### TASK ITEM:
Filter this material down to the lines that hold "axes", copying each one.

### DATA SHOWN:

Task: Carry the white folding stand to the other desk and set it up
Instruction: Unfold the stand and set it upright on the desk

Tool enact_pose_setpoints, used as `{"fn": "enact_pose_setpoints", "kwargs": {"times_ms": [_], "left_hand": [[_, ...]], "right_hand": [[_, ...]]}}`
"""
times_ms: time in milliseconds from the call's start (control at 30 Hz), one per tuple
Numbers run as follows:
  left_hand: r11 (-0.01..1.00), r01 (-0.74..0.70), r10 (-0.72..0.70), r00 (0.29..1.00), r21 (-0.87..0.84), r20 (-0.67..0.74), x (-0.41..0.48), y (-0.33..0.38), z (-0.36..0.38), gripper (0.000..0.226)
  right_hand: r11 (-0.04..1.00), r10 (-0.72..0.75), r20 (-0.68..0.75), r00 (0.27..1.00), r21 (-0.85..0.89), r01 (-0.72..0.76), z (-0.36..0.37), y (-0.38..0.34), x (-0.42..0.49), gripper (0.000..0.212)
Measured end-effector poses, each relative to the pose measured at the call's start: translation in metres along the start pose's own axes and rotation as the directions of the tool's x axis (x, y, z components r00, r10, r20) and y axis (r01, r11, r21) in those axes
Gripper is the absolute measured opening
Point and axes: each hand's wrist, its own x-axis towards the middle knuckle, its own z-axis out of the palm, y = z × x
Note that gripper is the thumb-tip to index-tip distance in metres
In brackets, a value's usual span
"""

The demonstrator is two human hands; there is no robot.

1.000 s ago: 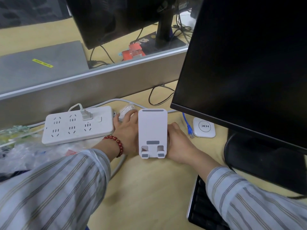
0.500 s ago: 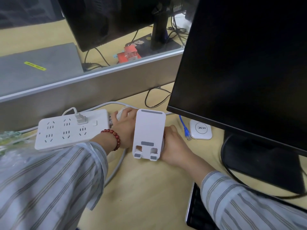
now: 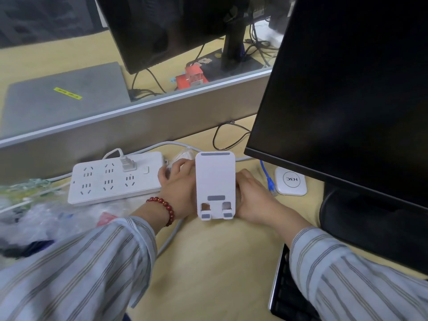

### ANSWER SPACE:
Measured end-effector poses, each relative to the pose measured at the call's start: translation in metres along the start pose's own axes and rotation as the directions of the tool's x axis (x, y, z components r00, r10, r20) and y axis (r01, r11, r21) in those axes
Point and axes: each hand's wrist, its own x-axis towards the middle knuckle, its own z-axis out of the palm, y = z × x

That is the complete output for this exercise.